THE WOMAN AT THE LIGHT (July 3rd) by Joanna Brady opens on Wrecker’s Key Cay in 1839 where Emily Lowry soon learns that her husband the lighthouse keeper has not returned from a trip in his boat. Suddenly she is alone with her two young children keeping not only her hearth and home, but also the lighthouse beacon burning. Wrecker’s Cay is isolated and life there is lonely. So when a young black man with manacles attached to his hands washes up on their shore there’s definitely time for tension to unfold. Who is he and what is his story? Can he be trusted? There are surprises at every turn in this rich historical fiction story that I devoured. Having spent time at many lighthouses, as well as in Key West and New Orleans I found myself enjoying the descriptions of life in these places as much as the lovely story that unfolds of love against many odds. Interesting reading especially after reading JEFFERSON’S SONS.  It will be a Bets On selection.

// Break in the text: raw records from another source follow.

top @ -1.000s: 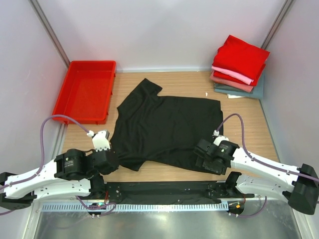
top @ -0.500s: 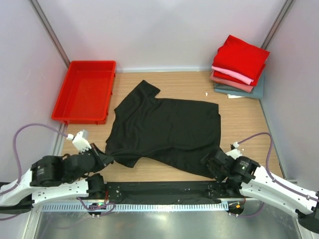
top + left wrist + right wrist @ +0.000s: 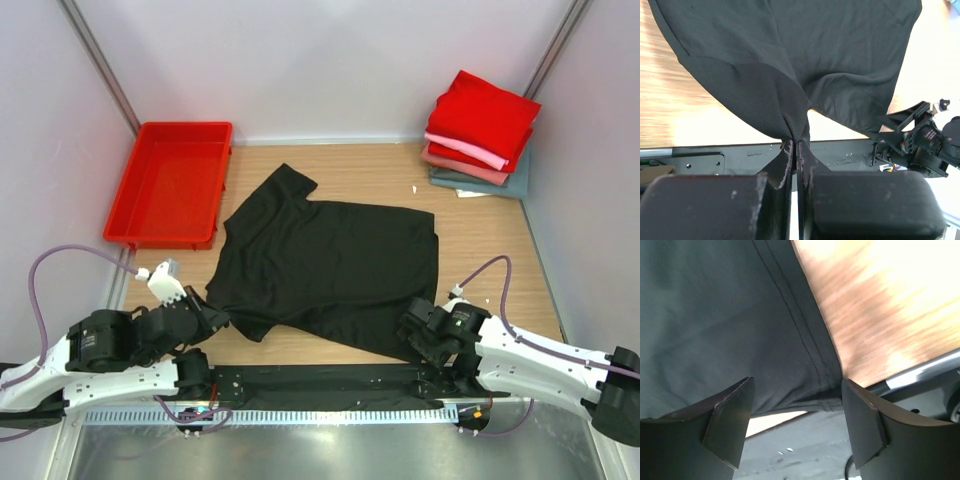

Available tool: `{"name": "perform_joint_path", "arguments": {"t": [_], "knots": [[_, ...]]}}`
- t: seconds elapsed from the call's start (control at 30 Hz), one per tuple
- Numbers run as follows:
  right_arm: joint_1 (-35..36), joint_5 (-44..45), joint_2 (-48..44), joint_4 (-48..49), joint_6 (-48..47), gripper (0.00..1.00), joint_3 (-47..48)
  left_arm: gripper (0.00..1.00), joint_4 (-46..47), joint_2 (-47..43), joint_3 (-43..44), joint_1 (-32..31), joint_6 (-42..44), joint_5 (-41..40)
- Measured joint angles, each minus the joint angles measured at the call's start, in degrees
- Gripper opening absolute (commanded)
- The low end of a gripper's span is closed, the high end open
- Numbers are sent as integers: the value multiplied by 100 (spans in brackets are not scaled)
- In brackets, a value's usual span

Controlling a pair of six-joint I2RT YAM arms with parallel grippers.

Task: Fold and stack the t-shirts
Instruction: Fold the tshirt

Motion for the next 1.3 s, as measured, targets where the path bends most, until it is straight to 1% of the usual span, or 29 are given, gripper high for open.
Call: {"name": "perform_joint_path", "arguments": {"t": [0.17, 0.3, 0.33, 0.37, 0.43, 0.47, 0.5, 0.53, 0.67, 0.83, 0.93, 1.0, 1.17, 1.3], "knots": [[175, -315, 120, 63, -245, 66, 20, 2, -2, 0, 0, 0, -15, -31], [315, -476, 199, 160, -372, 55, 17, 2, -2, 22, 0, 0, -52, -35], [361, -498, 232, 203, -404, 50, 17, 2, -2, 44, 0, 0, -66, -35], [393, -522, 256, 227, -428, 38, 17, 2, -2, 70, 0, 0, -79, -35], [463, -586, 278, 302, -496, 26, 17, 2, -2, 116, 0, 0, -129, -37], [485, -599, 280, 352, -531, 14, 17, 2, 0, 138, 0, 0, -149, -37], [498, -603, 280, 380, -568, 9, 17, 2, -2, 157, 0, 0, -157, -39], [505, -601, 278, 424, -595, 1, 17, 2, -2, 177, 0, 0, -168, -42], [505, -433, 170, 280, -708, 1, 131, 4, -2, 256, 0, 0, -177, -57], [505, 229, -354, -560, -748, 1, 1038, 8, -22, 592, 81, 0, -120, -57], [505, 693, -857, -935, -730, 1, 1558, 9, -26, 1075, 299, 0, 90, -96], [505, 988, -1180, -1220, -708, 1, 1718, 11, -20, 1443, 431, 0, 326, -127], [505, 1652, -1456, -1749, -656, 1, 1867, 11, 2, 2435, 695, 50, 977, -116], [505, 2068, -1563, -1893, -601, 1, 2026, 10, 138, 3060, 820, 376, 1582, 103]]}}
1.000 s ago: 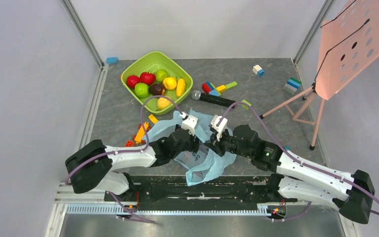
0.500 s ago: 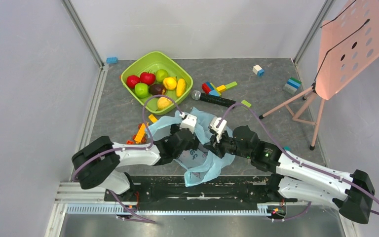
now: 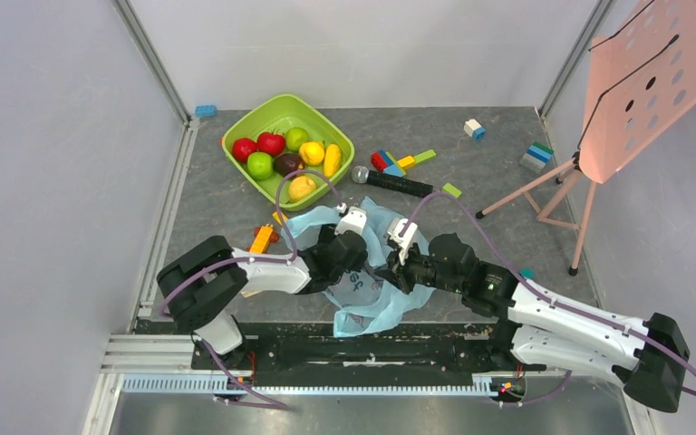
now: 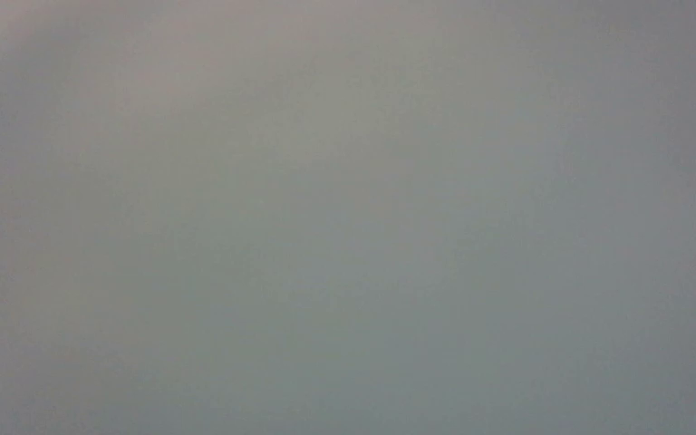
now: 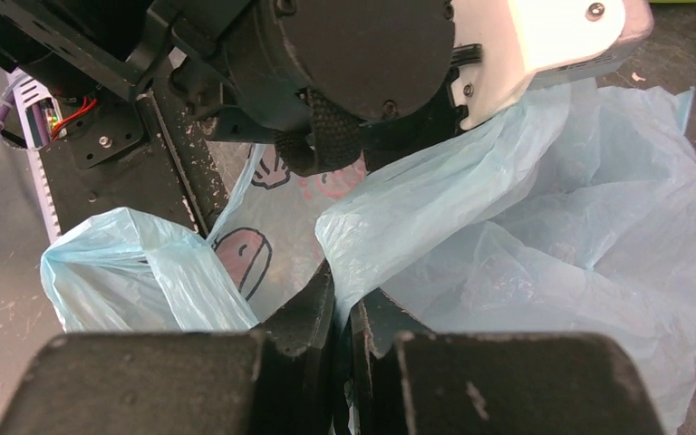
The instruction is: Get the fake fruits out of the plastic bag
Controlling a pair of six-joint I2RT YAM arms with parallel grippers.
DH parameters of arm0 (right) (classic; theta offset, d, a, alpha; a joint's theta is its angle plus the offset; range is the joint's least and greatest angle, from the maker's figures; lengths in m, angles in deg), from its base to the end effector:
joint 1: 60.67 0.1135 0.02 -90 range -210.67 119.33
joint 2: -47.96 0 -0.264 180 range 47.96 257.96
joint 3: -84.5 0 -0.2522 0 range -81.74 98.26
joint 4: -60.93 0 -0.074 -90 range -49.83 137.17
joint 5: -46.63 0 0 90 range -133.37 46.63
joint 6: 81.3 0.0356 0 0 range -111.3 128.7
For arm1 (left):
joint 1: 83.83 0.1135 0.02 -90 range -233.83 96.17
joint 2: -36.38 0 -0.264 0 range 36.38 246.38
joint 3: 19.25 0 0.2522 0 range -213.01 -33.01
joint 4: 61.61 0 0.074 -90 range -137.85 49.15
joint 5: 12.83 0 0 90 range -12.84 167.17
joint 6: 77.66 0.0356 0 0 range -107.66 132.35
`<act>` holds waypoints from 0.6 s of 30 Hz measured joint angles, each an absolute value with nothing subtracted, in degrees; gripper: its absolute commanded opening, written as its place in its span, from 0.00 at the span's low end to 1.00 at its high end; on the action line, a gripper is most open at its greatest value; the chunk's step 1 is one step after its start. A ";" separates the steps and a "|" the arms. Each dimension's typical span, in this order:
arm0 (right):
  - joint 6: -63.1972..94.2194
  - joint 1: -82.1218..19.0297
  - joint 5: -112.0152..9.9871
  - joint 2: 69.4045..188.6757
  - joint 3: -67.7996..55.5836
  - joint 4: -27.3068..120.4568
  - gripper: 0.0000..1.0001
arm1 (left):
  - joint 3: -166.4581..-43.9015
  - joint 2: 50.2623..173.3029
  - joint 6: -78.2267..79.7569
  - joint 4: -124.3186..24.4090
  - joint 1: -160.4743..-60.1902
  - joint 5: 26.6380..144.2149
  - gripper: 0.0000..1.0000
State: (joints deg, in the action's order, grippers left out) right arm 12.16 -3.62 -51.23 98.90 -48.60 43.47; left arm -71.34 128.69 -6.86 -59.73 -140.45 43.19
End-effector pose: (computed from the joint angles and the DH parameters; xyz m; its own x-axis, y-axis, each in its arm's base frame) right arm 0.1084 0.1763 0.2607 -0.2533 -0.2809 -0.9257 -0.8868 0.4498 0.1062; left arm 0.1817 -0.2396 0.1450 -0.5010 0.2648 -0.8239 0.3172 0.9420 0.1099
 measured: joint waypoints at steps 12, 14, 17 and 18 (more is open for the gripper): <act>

THERE ARE THINGS I WANT YOU TO KNOW" ABOUT STIEG LARSSON AND ME by Eva Gabrielsson is the book I picked up as soon as we got back from seeing The Girl with the Dragon Tattoo. Eva who was the long-time girlfriend of Stieg Larsson (after reading this it’s hard for me to think of her as anything but his wife though they never married, which as you may know has become a huge issue for her), writes about their relationship, social work, and the influences behind Larsson’s bestselling Millenium Series. For the millions of fans of Larsson’s this is great companion reading and sheds light on even more of the characters, names and places in the story.





PURE by Julianna Baggott is an absolutely wonderful post-apocalyptic work. I always have trouble describing these kinds of books briefly as what makes them special is the complexity of the worlds that are created. Suffice for me to say that the story of Pressia a young woman soon to turn 16, an age where everyone is ordered to serve in the militia or be used as a target. On the other side is Partridge, a Pure, who escaped the apocalypse and has been untouched by the ravages that affected Pressia and her family. He escapes the safety of the Dome just as Pressia escapes the safety of her grandfather’s home. And from there the story unfolds. The details on the world that Julianna has created from the descriptions of characters to their adventures kept me reading in a genre that I typically will not enjoy. I look forward to meeting her at Winter Institute next week.


Nice lineup to spend a vacation with! Hope you find something to enjoy from this list.